Regia di Karim Hussain vedi scheda film
Con pochi mezzi, privo di idee (e con sprezzante menefreghismo nei confronti dei gusti del pubblico) il regista canadese Karim Hussain -dopo il discutibile esordio Subconscious cuelty- gira un'opera inclassificabile, sgraziata, priva di contenuto pur se ben confezionata.
Una entità, dagli immensi poteri, ha eliminato il Creatore. Di conseguenza, in un mondo senza più Dio, caos e corruzione sono predominanti. Tre donne tentano di individuare il responsabile di tale anarchia per eliminarlo e ristabilire l'ordine.
"Un giorno, l'inimmaginabile apparve, e soffoco' il mondo con il surrealismo e la magia. Gli occhi furono sopraffatti da visioni al di là dei nostri sogni. Il creatore di tutto ciò che conoscevamo, inclusi i nostri corpi e le nostre anime, fu assassinato. In qualche modo, in un posto isolato e lontano, qualcosa fu abbastanza potente da combattere e rovesciare il nostro Dio. Questa stranezza causò lo sprigionamento dell'energia del nostro Creatore, quando fu ucciso, e ricadde su ogni creatura mortale rimasta in vita, trasformando la gente comune in profeti e divinità. Tutti furono improvvisamente capaci di fare miracoli, che gli piacesse oppure no. La pura umanità dei pensieri e dei desideri dei sopravvissuti però, non poteva essere cambiata. Fede e terrore si innalzarono a livelli insormontabili, e la maggior parte di essi si trasformarono in gelosia e rabbia in pochi istanti. C'era un mondo intero di miracoli tra i pochi rimasti che ora erano davvero a immagine del loro Creatore. In qualche modo le cose dovevano essere fermate. C'era una sola possibilità di uccidere questa piaga di saggezza nell'umanità. Quale fu la causa, innanzitutto?". (Introduzione d'apertura pronunciata da una voce femminile, la stessa dell'incipit di Subconscious cruelty)
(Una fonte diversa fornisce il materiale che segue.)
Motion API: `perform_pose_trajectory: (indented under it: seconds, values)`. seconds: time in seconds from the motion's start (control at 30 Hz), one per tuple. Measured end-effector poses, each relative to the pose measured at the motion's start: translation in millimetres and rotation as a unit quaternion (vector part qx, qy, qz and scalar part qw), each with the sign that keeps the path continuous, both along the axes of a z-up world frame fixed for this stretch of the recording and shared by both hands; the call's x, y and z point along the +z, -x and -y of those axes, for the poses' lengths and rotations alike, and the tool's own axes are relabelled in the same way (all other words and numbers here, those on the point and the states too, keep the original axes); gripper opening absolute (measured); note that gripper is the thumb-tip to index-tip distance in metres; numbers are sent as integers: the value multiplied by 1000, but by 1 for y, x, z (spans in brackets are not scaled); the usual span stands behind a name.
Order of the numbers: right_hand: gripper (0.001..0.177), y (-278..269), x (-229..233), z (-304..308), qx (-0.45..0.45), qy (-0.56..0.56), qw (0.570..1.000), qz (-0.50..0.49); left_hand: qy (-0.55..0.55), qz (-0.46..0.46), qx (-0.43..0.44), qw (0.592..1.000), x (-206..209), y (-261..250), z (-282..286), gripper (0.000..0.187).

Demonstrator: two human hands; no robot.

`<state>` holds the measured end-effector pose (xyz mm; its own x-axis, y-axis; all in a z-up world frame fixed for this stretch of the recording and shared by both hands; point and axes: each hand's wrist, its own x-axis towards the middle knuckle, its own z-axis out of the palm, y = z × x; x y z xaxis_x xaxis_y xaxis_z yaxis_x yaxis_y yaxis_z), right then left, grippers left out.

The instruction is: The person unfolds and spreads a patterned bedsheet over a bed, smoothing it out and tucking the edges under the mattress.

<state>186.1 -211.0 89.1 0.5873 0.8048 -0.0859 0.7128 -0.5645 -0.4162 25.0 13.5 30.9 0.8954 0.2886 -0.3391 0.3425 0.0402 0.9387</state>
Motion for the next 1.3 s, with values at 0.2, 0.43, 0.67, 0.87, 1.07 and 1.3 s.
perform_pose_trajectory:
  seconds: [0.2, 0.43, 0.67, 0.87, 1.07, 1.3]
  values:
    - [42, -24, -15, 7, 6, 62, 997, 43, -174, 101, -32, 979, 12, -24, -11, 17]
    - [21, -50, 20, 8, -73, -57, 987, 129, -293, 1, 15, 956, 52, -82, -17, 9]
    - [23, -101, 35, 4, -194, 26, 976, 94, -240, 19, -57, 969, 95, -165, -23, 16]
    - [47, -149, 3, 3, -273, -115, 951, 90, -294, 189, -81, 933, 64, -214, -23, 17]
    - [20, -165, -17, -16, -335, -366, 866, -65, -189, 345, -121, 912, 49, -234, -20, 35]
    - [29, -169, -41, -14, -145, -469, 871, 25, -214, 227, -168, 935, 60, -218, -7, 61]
L'ascesa verso l'alto -simbolica come tutta la trama del film- è quella intrapresa da tre donne, vestite con abiti quasi sacrali, in differente stato d'età: una ragazza (incinta), una donna e un'anziana. Una di loro sostiene una valigia, il cui contenuto è di importanza vitale. La struttura da scalare è invece quella di una squallida area industriale, una centrale o un'officina dismessa. Premesso che la colonna sonora, così come la fotografia (frutto dello stesso regista) denotano un certo stile, è però innegabile che Hussain, dopo Subconscious cruelty, decida qui di compiere un vero e proprio suicidio artistico. Il budget evidentemente scarso impone di sfruttare la brutta e metallica location ma il più grosso limite di Ascension è l'improponibile sceneggiatura che costringe lo spettatore a subire per oltre cento minuti, logorroici e pseudofilosofici dialoghi messi in bocca alle protagoniste senza alcuna logica. Logica che -strutturalmente- manca alla base del film. I più ben disposti (comunque una minoranza rispetto alla media del pubblico, anche quello più tollerante) cercheranno di trovare similitudini con il russo Tarkosvkij o filosofici secondi significati, fatto sta che Ascension rimane solo un brutto film, in grado di generare sbadigli e disinteresse sin dalle prime inquadrature. È possibile, in filigrana, ritrovare alcuni temi eversivi presenti in Subconscious cruelty: certa irriverente misoginia, il pessimismo che sta alla base della vita cominciando da un parto infelice, e più in genere un accanimento verso la religione. Non sono certo sufficienti un paio di trovate (l'occhio nel "muro del pianto", il brano Playgirl, la pellicola blu) a rendere più interessante (e soprattutto digeribile) questo vanaglorioso e inutile esempio di snobbismo cinematografico, che definire cerebrale è un complimento immeritato. Nei titoli di coda il film è dedicato a Patric "Crocodile" Desilets: noi però dubitiamo che -dato il risultato- il pensiero sia stato gradito.